Martin Simpson – Cool And Unusual
Martin Simpson’s recordings are a utopia of the acoustic guitar. Across them coalesce British, Irish, Scottish, Indian, Mississippi Deltan, Ozarkian, gypsy and European character alike. But Simpson’s signature glows through: the trilling and surging dynamics, that raw thunk of thumb punctuating a phrase.
His records have always held surprises and hazards, especially the vocals, which sometimes cut with satire — as on “Dreamtime”, an original from his most lyrical record, Red Roses (cut with his wife, Jessica) — and other times just bluster. His early solo recording Special Agent, likewise, suffers from poor conceptions of great songs such as Guy Clark’s “Desperados Waiting For A Train”. More recently, the acclaimed Smoke And Mirrors is often just that: Save one crystalline moment, the definitive reading of Bob Franke’s “Hard Love”, Simpson reaches for more than he commands, his voice breaking under the blues, the playing pressed into bravura.
Cool And Unusual, however, is Simpson’s best solo record, a project that makes his other instrumental outings seem like apprenticeship. He revamps a suite of traditionals from U.S. and U.K. folk traditions, and save for the spectral and wonderfully unrecognizable “Darling Corey”, the arrangements are economical, flashing their intricacy, saying their piece, then stopping, when most hot guitarists would amble into tedium. Like trad-country guitarists before him, Simpson has learned from fiddle recordings and is fascinated by the alchemy of translating “the exquisite mechanics of various fiddle tunes,” as he puts it, to the guitar. You can hear it when he makes “Rye Whiskey” into a spry waltz, and in the way the notes on the Scot ballad “Lord Jamie Douglas” hang fire, then fall liquidly away.

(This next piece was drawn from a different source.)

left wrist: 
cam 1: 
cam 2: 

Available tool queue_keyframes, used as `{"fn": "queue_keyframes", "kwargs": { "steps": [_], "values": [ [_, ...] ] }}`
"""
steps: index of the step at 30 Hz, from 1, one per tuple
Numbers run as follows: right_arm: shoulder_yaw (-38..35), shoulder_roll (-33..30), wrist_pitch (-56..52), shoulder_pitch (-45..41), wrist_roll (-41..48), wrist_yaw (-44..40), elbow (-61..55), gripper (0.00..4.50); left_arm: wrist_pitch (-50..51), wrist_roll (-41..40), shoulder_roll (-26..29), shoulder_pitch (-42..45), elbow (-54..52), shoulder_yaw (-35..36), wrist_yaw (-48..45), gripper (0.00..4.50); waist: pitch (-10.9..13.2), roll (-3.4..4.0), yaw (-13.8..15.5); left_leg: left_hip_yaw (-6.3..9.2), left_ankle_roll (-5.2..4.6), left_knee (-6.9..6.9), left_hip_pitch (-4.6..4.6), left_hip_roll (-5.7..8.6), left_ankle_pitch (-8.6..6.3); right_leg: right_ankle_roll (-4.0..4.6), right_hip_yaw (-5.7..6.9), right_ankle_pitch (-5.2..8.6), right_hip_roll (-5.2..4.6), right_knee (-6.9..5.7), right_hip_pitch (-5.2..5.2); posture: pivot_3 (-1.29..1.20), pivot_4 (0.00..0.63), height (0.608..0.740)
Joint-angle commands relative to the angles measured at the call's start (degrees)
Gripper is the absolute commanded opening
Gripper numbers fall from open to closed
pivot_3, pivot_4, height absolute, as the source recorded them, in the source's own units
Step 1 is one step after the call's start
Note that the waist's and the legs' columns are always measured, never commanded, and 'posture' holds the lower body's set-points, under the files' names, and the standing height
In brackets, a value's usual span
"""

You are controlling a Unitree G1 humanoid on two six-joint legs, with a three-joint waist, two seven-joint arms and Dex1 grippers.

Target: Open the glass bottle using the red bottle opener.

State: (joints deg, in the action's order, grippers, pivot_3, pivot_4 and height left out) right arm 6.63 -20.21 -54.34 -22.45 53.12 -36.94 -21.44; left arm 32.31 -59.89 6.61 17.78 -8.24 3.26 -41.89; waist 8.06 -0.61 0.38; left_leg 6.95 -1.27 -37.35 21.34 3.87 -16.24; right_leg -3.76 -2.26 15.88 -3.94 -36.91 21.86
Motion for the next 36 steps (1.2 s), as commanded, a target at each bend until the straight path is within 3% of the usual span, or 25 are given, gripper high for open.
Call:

Simpson also returns to banjo on “Stole And Sold from Africa”. On “Deep Blue Sea”, a revision of “Catfish Blues” on which he plays the banjo-like cumbus, he is joined by David Lindley on acoustic lap steel. Elsewhere, members of Tarika Sammy lend Malagasian colors — imagine the quiet, sonic meditation of tablas or talking drums — while the palette of slide guitarist Kelly Joe Phelps lends a deeper blues.
This record will thrill followers of Ry Cooder’s recent cross-cultural trips; to me, it sounds like the instrumental recording of the year.